Run your TensorFlow job on Amazon SageMaker with a PyCharm IDE

As more machine learning (ML) workloads go into production, many organizations must bring ML workloads to market quickly and increase productivity in the ML model development lifecycle. However, the ML model development lifecycle is significantly different from an application development lifecycle. This is due in part to the amount of experimentation required before finalizing a version of a model. Amazon SageMaker, a fully managed ML service, enables organizations to put ML ideas into production faster and improve data scientist productivity by up to 10 times. Your team can quickly and easily train and tune models, move back and forth between steps to adjust experiments, compare results, and deploy models to production-ready environments.
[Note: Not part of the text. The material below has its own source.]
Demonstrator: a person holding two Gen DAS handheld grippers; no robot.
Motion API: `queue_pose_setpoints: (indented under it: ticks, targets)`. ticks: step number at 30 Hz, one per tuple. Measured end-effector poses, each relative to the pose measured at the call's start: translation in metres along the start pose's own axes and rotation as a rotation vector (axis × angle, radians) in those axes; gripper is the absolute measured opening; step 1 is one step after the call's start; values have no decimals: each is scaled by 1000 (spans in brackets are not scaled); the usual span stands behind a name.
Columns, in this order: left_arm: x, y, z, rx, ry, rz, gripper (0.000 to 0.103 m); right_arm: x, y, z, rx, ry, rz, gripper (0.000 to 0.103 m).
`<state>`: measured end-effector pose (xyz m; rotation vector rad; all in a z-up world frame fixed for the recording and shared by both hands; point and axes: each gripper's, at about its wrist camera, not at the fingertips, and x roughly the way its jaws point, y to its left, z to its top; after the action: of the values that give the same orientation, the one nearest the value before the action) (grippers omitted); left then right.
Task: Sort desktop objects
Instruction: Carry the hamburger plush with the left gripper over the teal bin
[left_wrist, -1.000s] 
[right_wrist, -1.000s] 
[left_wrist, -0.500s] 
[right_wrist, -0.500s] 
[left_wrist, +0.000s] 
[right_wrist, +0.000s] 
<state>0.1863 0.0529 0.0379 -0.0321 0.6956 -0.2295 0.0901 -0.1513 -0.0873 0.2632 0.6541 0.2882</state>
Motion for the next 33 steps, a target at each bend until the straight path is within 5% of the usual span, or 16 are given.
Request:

Amazon SageMaker Studio offers an integrated development environment (IDE) for ML. Developers can write code, track experiments, visualize data, and perform debugging and monitoring all within a single, integrated visual interface, which significantly boosts developer productivity. Within Studio, you can also use Studio notebooks, which are collaborative notebooks (the view is an extension of the JupyterLab interface). You can launch quickly because you don’t need to set up compute instances and file storage beforehand. SageMaker Studio provides persistent storage, which enables you to view and share notebooks even if the instances that the notebooks run on are shut down. For more details, see Use Amazon SageMaker Studio Notebooks.

Many data scientists and ML researchers prefer to use a local IDE such as PyCharm or Visual Studio Code for Python code development while still using SageMaker to train the model, tune hyperparameters with SageMaker hyperparameter tuning jobs, compare experiments, and deploy models to production-ready environments. In this post, we show how you can use SageMaker to manage your training jobs and experiments on AWS, using the Amazon SageMaker Python SDK with your local IDE. For this post, we use PyCharm for our IDE, but you can use your preferred IDE with no code changes.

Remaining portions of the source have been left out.